BMQ/BMOQ candidates are only allowed 1 CANEX trip in the first 4 weeks?


----------



## JBoyd (5 Jun 2009)

Eye In The Sky said:
			
		

> BMQ/BMOQ candidates are only allowed 1 CANEX trip in the first 4 weeks?



To the best of my knowledge yes, when I was there in early 2008 we were told that CANEX was off limits along with the Bistro and other things during our Indoc. However, our staff did say that if someone was in dire need they could ask the staff for permission.


----------



## benny88 (5 Jun 2009)

JBoyd said:
			
		

> To the best of my knowledge yes, when I was there in early 2008 we were told that CANEX was off limits along with the Bistro and other things during our Indoc. However, our staff did say that if someone was in dire need they could ask the staff for permission.

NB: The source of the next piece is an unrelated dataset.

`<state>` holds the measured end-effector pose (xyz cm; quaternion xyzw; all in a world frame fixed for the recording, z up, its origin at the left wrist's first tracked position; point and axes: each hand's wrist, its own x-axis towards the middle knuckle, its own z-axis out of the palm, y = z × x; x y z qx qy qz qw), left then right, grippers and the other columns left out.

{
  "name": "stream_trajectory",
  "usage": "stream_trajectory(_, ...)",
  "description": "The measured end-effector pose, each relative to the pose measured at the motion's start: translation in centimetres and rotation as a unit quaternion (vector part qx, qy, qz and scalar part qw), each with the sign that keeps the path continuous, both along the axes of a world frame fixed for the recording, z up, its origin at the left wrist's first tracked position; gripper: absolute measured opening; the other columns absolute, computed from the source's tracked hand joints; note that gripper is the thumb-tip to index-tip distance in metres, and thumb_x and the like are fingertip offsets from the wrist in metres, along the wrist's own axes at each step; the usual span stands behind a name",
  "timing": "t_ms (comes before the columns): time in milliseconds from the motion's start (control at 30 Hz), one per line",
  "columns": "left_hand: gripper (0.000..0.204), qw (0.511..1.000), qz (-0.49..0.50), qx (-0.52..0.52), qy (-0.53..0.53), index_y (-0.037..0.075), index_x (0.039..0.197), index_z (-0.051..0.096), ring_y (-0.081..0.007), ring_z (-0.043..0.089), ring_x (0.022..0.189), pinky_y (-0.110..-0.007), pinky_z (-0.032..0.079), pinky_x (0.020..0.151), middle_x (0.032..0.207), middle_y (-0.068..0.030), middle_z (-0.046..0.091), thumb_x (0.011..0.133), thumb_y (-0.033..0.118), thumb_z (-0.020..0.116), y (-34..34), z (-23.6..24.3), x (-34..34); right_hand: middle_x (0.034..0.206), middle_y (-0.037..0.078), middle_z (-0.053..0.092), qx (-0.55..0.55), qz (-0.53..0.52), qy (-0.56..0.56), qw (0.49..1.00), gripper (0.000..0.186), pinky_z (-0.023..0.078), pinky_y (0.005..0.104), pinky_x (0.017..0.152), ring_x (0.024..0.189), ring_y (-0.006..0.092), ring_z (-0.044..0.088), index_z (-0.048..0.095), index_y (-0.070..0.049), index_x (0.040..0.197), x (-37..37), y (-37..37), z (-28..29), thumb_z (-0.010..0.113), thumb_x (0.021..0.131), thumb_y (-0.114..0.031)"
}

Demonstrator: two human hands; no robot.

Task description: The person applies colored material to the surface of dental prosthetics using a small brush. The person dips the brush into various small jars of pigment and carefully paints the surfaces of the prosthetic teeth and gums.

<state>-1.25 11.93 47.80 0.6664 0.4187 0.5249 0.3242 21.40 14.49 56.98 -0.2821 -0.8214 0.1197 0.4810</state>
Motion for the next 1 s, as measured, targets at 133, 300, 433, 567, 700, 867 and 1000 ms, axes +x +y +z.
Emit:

Yeah that was correct when I was there in 2007 and 2008. You can't go get magazines or rubbish, but if you run out of shaving cream or whatever, you'll be allowed to go.


----------



## Celticgirl (5 Jun 2009)

Eye In The Sky said:
			
		

> BMQ/BMOQ candidates are only allowed 1 CANEX trip in the first 4 weeks?



Five weeks, actually. Don't forget there is "admin week" - week 0 for BMQ and week 1 for BMOQ. Only after 5 weeks were we allowed to return to the Canex, and then only after 6 p.m. Mind you, I do recall that we managed to get permission from our DS on a couple of occasions to pick up a specific item (and nothing else). One time it was goggles for the pool. Not sure what else.


----------



## Nauticus (7 Jun 2009)

I was told by a friend of mine who's currently in BMQ that they now allow one visit to CANEX per week. Again, this isn't official, just what I was told.


----------



## mariomike (7 Jun 2009)

As far as what to pack for St Jean, my son told us that he brought much too much. He brought most of it back home on his first leave. He had to pay extra at the airport. He told us that, for him, the hardest part at St Jean was having to carry it all up the stairs upon arrival!
However, at the time, it seemed he only packed what was listed on his papers. However, I suspect his mother slipped in a few "necessities".


----------



## dbp1901 (13 Sep 2012)

Hi, 
Wondering what the "X" Qty on the list stands for. 
Thanks.


----------



## pthebeau (13 Sep 2012)

dbp1901 said:
			
		

> Hi,
> Wondering what the "X" Qty on the list stands for.
> Thanks.



I wondered the same thing.  
Then I thought: If "X" meant nothing, it wouldn't be on the list.  If "X" meant a certain amount, they would have specified a number.  
So finally I thought: "X" must mean "variable", or "as many as you want" or "as many as you need", etc...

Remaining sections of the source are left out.